__Assignment__
Whenever the word "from" appears in a line of the data below, copy that line.

§

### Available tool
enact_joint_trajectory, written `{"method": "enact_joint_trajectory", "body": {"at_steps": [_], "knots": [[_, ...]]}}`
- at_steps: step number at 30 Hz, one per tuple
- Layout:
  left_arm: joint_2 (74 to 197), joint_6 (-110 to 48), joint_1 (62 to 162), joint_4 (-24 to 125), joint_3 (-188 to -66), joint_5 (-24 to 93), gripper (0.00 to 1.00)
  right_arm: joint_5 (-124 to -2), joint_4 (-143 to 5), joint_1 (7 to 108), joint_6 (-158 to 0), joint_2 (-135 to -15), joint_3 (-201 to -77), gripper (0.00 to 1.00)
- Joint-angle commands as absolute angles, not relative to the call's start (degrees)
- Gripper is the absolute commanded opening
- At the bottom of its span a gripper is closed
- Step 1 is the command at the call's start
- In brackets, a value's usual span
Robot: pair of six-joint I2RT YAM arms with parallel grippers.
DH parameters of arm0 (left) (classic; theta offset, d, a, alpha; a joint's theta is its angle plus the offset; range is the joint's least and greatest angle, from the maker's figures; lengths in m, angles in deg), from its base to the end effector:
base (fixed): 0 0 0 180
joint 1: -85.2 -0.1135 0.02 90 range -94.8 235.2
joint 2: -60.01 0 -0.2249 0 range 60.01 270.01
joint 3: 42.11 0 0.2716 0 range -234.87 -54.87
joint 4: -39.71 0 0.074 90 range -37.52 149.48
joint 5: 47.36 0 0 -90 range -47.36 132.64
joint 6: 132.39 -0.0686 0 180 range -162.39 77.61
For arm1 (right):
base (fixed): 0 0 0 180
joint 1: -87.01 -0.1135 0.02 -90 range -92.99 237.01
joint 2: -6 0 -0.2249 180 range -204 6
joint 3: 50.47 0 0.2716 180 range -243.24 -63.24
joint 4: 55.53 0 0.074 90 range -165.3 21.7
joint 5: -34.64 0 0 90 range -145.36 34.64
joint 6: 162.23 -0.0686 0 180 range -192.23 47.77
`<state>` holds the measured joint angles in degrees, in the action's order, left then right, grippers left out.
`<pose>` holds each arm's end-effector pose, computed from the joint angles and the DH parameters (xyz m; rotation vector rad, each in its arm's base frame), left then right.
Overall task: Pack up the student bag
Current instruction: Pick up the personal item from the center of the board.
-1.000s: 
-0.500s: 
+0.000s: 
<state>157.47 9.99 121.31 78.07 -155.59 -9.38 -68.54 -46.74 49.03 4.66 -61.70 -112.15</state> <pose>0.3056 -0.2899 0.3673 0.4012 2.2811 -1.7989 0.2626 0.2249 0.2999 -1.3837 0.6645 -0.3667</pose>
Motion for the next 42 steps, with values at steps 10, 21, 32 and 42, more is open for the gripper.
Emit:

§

__Exercise output__
DH parameters of arm0 (left) (classic; theta offset, d, a, alpha; a joint's theta is its angle plus the offset; range is the joint's least and greatest angle, from the maker's figures; lengths in m, angles in deg), from its base to the end effector:
`<pose>` holds each arm's end-effector pose, computed from the joint angles and the DH parameters (xyz m; rotation vector rad, each in its arm's base frame), left then right.
Current instruction: Pick up the personal item from the center of the board.

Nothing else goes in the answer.